COP26 - short for the 26th rendition of the Conference of the Parties - concluded with much fanfare last year. Like its predecessors, COP26 carried along a tinge of disappointment as leaders of nations could not agree upon a collective global climate action to take in the dying hours of the event. We look at how major economies around the world have pledged towards the cause using economic concepts, and how these culminate in the pursuit of the macroeconomic goal of economic growth - whether inclusive or sustainable. 

Economic Policies

Singapore has placed strong emphasis on green policies over the years, rolling out the Singapore Green Plan 2030, which will help chart the country's way towards a more sustainable future over the next decade, even before COP26. Besides funding the costs of achieving carbon-neutral office buildings and schools, the government has also committed to providing subsidies for research, partnering with educational institutions as well as local firms, in the development of cost-effective green technologies. These fiscal and supply-side policies ensure that Singapore is well-positioned to tackle future climate emergencies.

Carbon Markets

Many economies have started some form of carbon market, where emissions are capped and traded to reduce negative externalities associated with industrialisation. One notable carbon market is the EU Carbon Trading Emissions Scheme, which comprises EU countries agreeing upon a certain set of rules to buy and sell a fixed amount of ‘pollution’. COP26 introduced the Voluntary Carbon Market (VCM) which was agreed by almost 200 countries. While carbon credits can direct capital to green ventures, an international carbon market that lacks clear rules could increase global emissions if, for example, both buyers and sellers of carbon credits are not transparent in their transactions.

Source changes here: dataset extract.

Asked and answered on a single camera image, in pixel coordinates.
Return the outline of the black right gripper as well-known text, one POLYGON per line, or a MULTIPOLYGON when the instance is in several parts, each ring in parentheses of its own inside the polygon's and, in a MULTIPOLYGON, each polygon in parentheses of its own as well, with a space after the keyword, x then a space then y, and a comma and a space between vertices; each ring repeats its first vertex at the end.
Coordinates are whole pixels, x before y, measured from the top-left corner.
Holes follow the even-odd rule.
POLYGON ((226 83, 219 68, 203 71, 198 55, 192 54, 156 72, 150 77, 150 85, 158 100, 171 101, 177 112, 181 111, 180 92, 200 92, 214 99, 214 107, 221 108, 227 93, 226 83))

“People ‘over-produce’ pollution because they are not paying for the costs of dealing with it.” - Ha-Joon Chang

Government Failure

America’s hegemony over international affairs suggests that many economies look up to or are heavily influenced by it. The White House claimed that it was the renewed US leadership at the COP26 which raised ambition to tackle the climate crisis. While the US government has made strong commitments to tackling climate change - passing a $555 billion package to lure the country away from fossil fuels which features tax incentives to cut the costs to consumers and manufacturers of electric vehicles, electric heat pumps, solar panels, wind farms and other equipment designed to power the economy without pollution - it remains to be seen whether such a policy can be successful given the many bureaucratic blocks.

Also unsurprisingly to some, China did not sign on to the Global Methane Pledge at the just concluded COP26 climate summit, despite being the top emitter of methane. This shows that some governments may have other legislative agendas, such as backing the local energy industry, which may conflict with the aim of sustainable growth.

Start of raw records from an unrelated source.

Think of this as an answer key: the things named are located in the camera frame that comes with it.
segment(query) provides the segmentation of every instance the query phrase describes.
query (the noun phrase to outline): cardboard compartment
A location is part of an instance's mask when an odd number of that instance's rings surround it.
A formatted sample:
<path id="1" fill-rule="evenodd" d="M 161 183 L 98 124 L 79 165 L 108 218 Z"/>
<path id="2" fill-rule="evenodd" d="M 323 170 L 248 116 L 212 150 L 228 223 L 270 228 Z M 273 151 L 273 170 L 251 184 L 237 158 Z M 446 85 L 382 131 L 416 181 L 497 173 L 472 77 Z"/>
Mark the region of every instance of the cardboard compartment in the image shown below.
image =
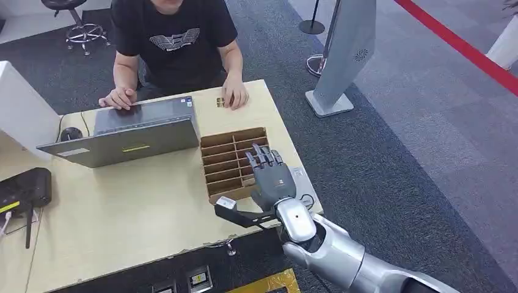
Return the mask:
<path id="1" fill-rule="evenodd" d="M 252 144 L 269 146 L 266 128 L 216 134 L 201 138 L 201 151 L 209 201 L 221 196 L 239 200 L 250 196 L 255 179 L 245 152 L 254 153 Z"/>
<path id="2" fill-rule="evenodd" d="M 207 183 L 212 183 L 216 181 L 222 181 L 222 180 L 228 180 L 232 178 L 239 178 L 241 177 L 241 172 L 239 169 L 233 169 L 233 170 L 225 170 L 217 173 L 212 173 L 205 176 L 205 180 Z"/>
<path id="3" fill-rule="evenodd" d="M 209 195 L 220 194 L 242 187 L 241 178 L 228 179 L 207 184 Z"/>
<path id="4" fill-rule="evenodd" d="M 229 143 L 226 145 L 216 145 L 211 146 L 209 148 L 202 148 L 202 156 L 213 156 L 215 154 L 228 153 L 229 151 L 235 151 L 234 143 Z"/>
<path id="5" fill-rule="evenodd" d="M 218 145 L 226 145 L 228 143 L 234 143 L 232 134 L 218 134 L 215 136 L 202 137 L 200 146 L 202 149 L 209 147 L 216 147 Z"/>
<path id="6" fill-rule="evenodd" d="M 256 139 L 258 137 L 266 137 L 266 128 L 251 128 L 242 131 L 233 132 L 235 142 L 241 142 L 243 140 Z"/>
<path id="7" fill-rule="evenodd" d="M 268 140 L 265 137 L 261 137 L 258 139 L 245 140 L 243 142 L 236 143 L 236 149 L 237 150 L 252 149 L 253 143 L 257 143 L 257 145 L 259 145 L 260 147 L 263 147 L 265 145 L 268 145 Z"/>
<path id="8" fill-rule="evenodd" d="M 207 165 L 203 167 L 203 171 L 206 175 L 209 175 L 211 173 L 221 172 L 224 170 L 230 170 L 230 169 L 236 169 L 239 168 L 239 163 L 237 160 L 234 161 L 227 161 L 223 163 L 216 163 L 212 165 Z"/>
<path id="9" fill-rule="evenodd" d="M 217 163 L 223 163 L 227 161 L 234 161 L 236 160 L 236 152 L 235 151 L 229 151 L 228 153 L 224 154 L 214 154 L 212 156 L 202 157 L 203 165 L 213 165 Z"/>

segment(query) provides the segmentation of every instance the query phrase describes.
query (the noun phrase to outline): robot finger
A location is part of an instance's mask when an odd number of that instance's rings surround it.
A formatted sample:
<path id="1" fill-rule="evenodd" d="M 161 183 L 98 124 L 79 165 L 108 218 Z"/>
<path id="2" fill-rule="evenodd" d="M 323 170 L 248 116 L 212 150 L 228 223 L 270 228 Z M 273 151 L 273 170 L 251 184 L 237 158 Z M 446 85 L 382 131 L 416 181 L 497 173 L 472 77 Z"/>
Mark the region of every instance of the robot finger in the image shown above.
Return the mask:
<path id="1" fill-rule="evenodd" d="M 266 156 L 266 161 L 268 161 L 268 165 L 277 165 L 274 160 L 274 157 L 272 156 L 272 153 L 270 153 L 270 149 L 267 146 L 261 147 L 261 151 L 263 151 L 264 155 Z"/>
<path id="2" fill-rule="evenodd" d="M 255 158 L 252 154 L 250 154 L 249 151 L 244 153 L 246 155 L 246 158 L 248 158 L 248 161 L 250 162 L 250 166 L 252 166 L 252 169 L 255 169 L 258 167 L 257 162 L 255 161 Z"/>
<path id="3" fill-rule="evenodd" d="M 279 155 L 279 152 L 276 150 L 272 150 L 272 154 L 274 155 L 275 161 L 280 165 L 282 164 L 282 158 Z"/>
<path id="4" fill-rule="evenodd" d="M 263 154 L 257 143 L 253 143 L 252 147 L 255 149 L 257 157 L 259 157 L 259 164 L 263 167 L 266 164 L 266 156 Z"/>

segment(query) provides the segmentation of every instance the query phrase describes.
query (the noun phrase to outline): man's left hand
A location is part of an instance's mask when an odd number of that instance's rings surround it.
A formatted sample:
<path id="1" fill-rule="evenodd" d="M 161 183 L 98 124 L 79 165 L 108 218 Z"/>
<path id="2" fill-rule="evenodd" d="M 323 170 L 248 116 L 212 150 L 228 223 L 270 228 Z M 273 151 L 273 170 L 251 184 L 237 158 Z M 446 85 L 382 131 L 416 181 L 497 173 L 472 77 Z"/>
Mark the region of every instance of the man's left hand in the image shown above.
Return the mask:
<path id="1" fill-rule="evenodd" d="M 244 87 L 240 74 L 229 73 L 223 84 L 223 99 L 225 108 L 235 110 L 248 102 L 248 92 Z"/>

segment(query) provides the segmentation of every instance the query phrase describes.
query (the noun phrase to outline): dark carpet
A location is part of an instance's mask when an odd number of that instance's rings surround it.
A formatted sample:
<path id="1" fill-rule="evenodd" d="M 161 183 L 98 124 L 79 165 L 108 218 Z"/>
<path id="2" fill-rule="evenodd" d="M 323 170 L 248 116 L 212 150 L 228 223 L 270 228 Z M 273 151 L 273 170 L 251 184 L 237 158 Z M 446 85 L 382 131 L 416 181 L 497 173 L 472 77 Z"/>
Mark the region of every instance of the dark carpet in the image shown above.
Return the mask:
<path id="1" fill-rule="evenodd" d="M 367 251 L 393 264 L 419 270 L 461 292 L 518 292 L 481 242 L 462 221 L 410 152 L 353 85 L 346 93 L 351 112 L 318 119 L 304 99 L 316 79 L 304 68 L 320 52 L 315 37 L 298 31 L 299 16 L 286 0 L 228 0 L 239 30 L 246 80 L 265 79 L 326 217 L 346 228 Z M 110 27 L 107 11 L 87 20 Z M 0 45 L 2 59 L 20 73 L 59 113 L 87 110 L 112 88 L 114 48 L 92 46 L 67 52 L 64 30 Z M 209 264 L 215 292 L 294 267 L 303 292 L 325 292 L 307 271 L 283 255 L 275 231 L 235 242 L 238 255 L 202 249 L 60 292 L 136 292 L 154 281 Z"/>

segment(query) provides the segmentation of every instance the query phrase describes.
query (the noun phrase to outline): red rope
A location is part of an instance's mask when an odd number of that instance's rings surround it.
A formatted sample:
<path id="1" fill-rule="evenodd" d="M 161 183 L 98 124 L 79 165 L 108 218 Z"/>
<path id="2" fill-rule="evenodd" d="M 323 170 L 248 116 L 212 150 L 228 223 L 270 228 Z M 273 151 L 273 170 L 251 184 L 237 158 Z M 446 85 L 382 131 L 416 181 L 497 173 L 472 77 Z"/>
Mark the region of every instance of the red rope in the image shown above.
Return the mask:
<path id="1" fill-rule="evenodd" d="M 413 17 L 424 24 L 428 29 L 433 31 L 441 39 L 447 42 L 451 47 L 461 53 L 469 61 L 482 69 L 490 77 L 494 78 L 499 84 L 510 90 L 518 96 L 518 78 L 498 66 L 484 54 L 480 53 L 472 45 L 454 34 L 451 30 L 438 22 L 430 14 L 426 13 L 421 7 L 411 0 L 395 0 L 401 7 L 408 11 Z"/>

Similarly, India's opposition to phasing out coal shows the disparity between developed and developing economies. The former relies a lot on coal while the latter relies more on oil and gas, but COP26 pledged to phase out coal rather than all fossil fuels. This begs the question of whether all countries were taking the same level of risk by phasing out coal, and whether what comes out of COP26 is balanced and just for all countries, not just a few.

While COP26 has been largely inconsequential in the grand scheme of things, the outcome, called the Glasgow Climate Pact, will provide greater clarity for nations to implement stronger domestic climate policies which will help the world avoid harsher climate impacts in the future.

“Without environmental sustainability, economic stability and social cohesion cannot be achieved.” - Phil Harding

Hopefully, the next rendition of the Conference will see greater and more substantial changes as governments continue to work together with firms, consumers and climate activists. After all, the pursuit of sustainable growth should be an aim for all economies, not just developed economies.